Segment Open
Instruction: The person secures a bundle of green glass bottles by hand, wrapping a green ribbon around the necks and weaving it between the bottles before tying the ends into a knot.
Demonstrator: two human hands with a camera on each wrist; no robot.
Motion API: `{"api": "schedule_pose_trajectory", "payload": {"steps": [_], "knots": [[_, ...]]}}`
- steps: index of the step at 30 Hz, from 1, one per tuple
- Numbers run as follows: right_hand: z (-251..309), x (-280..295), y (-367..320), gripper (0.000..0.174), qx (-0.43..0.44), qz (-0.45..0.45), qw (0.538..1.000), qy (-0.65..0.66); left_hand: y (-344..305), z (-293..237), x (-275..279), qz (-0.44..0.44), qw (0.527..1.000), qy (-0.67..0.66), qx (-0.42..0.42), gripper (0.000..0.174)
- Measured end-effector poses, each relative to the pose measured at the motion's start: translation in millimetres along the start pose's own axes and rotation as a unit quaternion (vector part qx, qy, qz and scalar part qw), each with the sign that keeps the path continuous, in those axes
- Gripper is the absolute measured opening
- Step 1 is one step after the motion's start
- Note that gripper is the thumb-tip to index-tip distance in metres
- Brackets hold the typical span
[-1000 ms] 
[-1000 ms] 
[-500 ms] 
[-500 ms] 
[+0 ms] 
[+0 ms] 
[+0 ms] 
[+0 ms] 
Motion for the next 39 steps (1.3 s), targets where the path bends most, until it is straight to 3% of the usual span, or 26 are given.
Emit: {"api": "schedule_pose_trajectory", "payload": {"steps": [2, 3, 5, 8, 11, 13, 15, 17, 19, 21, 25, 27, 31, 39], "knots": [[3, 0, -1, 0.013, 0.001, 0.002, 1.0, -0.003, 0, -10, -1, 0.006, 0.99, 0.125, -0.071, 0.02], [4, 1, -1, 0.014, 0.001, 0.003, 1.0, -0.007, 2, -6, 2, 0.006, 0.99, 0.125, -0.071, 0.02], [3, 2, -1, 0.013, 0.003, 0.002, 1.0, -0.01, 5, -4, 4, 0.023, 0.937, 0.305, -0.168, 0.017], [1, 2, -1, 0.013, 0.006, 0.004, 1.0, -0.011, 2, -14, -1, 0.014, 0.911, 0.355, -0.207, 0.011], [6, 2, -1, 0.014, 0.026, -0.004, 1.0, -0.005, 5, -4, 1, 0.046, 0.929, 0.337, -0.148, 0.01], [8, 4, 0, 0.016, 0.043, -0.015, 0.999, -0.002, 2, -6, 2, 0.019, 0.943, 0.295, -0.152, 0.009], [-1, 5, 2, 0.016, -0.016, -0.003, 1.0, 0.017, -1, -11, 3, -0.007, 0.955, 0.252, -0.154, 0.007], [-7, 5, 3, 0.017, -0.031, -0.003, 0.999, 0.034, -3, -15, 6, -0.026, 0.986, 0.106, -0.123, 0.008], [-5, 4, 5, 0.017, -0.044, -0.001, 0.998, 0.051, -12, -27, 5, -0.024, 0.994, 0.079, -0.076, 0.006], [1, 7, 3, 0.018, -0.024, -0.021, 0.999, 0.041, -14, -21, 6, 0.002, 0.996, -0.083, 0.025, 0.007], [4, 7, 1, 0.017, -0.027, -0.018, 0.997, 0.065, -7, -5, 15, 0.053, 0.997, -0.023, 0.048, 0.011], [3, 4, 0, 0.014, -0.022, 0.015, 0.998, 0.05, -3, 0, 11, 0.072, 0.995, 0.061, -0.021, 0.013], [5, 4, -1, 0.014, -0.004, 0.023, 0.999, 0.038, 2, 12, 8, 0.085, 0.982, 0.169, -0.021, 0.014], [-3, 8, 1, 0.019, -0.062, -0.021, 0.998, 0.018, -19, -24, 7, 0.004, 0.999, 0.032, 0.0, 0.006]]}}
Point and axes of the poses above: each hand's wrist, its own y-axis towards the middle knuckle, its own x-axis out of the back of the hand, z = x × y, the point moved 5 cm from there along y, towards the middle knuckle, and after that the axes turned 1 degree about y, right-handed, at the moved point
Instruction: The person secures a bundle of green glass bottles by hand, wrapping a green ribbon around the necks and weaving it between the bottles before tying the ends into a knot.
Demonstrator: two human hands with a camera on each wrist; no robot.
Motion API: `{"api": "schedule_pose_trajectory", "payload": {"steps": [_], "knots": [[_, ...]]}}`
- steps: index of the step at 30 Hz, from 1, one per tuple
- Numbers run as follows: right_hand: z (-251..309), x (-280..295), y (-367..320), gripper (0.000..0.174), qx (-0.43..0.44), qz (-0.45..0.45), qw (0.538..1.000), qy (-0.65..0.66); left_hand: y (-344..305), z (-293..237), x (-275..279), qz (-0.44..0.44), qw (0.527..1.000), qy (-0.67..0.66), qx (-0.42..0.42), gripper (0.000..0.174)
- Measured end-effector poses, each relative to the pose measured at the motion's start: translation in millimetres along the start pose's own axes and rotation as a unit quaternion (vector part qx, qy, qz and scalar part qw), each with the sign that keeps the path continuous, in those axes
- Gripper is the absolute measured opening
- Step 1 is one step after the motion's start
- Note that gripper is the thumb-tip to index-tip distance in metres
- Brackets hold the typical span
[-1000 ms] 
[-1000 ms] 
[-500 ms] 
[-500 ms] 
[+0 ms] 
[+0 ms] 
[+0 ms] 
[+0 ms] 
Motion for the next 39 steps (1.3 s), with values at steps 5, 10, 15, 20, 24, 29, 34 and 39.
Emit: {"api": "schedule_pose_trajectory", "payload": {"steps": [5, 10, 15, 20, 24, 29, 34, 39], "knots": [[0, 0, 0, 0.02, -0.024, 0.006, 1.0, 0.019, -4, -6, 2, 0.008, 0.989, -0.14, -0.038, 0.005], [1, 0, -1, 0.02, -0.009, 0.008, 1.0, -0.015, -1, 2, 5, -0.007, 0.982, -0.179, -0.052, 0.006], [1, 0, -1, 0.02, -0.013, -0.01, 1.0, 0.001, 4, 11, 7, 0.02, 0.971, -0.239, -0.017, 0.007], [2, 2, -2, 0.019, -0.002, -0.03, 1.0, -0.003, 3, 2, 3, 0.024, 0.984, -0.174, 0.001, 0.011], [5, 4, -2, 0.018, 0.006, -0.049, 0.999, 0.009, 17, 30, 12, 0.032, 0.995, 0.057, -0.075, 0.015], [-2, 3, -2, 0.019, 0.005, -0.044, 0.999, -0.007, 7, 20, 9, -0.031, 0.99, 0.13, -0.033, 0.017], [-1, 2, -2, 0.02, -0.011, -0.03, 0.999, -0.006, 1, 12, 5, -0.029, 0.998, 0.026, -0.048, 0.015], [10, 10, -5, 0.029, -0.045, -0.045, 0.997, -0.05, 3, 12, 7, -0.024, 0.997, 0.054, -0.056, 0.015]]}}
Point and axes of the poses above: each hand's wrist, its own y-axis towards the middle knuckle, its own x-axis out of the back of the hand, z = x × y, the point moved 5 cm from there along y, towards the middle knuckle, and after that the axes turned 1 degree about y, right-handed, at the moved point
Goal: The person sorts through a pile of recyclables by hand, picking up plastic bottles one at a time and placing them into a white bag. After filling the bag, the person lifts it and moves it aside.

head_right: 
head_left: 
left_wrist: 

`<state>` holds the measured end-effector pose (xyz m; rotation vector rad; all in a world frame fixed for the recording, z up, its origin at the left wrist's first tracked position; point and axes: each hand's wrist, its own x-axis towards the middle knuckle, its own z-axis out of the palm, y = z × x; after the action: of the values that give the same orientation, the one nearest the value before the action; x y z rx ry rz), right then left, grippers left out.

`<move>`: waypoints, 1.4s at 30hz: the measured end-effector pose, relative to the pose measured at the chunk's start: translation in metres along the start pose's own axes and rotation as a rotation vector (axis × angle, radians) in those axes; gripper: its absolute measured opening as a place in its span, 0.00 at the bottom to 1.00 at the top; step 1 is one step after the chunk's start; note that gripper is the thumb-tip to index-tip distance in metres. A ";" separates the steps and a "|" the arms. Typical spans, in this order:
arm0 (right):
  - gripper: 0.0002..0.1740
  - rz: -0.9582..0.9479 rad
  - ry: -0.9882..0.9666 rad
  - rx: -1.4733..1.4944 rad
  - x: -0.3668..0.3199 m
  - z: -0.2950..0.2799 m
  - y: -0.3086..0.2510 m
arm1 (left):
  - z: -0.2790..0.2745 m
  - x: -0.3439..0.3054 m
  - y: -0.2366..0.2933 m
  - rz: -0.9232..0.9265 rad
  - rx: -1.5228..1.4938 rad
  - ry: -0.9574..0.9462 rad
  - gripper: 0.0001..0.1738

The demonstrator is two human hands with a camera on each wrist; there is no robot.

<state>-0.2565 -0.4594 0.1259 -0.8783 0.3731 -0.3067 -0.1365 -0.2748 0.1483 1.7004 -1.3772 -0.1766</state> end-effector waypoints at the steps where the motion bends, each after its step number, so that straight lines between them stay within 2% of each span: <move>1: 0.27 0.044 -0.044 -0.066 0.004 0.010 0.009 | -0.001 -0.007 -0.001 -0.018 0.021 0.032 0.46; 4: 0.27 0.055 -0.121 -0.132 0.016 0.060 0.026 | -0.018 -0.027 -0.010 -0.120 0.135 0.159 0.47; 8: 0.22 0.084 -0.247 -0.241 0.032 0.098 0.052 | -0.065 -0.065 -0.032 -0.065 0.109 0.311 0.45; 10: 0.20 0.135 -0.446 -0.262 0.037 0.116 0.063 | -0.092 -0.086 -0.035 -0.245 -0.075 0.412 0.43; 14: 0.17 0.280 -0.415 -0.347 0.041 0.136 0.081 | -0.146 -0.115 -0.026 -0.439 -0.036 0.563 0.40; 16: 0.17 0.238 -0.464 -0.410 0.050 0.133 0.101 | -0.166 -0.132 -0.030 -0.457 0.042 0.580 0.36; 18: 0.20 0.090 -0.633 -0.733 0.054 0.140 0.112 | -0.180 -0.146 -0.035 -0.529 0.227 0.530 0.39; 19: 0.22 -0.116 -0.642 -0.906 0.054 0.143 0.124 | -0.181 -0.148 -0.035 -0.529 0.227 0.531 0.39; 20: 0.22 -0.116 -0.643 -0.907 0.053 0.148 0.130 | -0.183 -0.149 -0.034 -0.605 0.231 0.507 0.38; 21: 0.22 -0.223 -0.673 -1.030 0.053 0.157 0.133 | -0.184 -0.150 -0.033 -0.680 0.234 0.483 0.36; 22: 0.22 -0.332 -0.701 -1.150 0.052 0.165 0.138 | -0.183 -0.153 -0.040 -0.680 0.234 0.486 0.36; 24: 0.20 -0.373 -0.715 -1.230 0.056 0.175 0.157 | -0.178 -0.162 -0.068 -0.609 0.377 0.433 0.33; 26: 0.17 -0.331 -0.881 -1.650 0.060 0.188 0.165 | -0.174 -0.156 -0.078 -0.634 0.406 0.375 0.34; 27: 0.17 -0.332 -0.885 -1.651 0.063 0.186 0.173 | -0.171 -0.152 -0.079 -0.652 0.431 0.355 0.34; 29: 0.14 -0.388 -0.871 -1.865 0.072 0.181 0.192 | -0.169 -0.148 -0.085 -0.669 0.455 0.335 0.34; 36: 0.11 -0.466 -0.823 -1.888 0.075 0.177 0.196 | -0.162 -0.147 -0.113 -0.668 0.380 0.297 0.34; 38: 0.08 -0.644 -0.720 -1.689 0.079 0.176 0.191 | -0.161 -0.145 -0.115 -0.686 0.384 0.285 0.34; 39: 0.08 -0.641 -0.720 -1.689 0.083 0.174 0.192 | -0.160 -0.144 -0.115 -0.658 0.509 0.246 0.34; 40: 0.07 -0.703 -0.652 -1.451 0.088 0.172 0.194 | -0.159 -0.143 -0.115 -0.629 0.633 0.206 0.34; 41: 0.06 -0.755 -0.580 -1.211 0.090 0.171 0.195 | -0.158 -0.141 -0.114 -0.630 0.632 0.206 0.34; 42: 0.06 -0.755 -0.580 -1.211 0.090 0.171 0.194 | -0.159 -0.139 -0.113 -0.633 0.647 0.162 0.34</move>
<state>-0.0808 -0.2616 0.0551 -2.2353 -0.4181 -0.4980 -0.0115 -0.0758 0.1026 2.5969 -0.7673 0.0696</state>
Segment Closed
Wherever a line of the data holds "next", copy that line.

→ Response area
Motion for the next 39 steps (1.3 s), targets where the path bends most, until it is straight to 3% of the usual span, or 26 are given.
Motion for the next 39 steps (1.3 s), with values at steps 5, 10, 15, 20, 24, 29, 34 and 39.

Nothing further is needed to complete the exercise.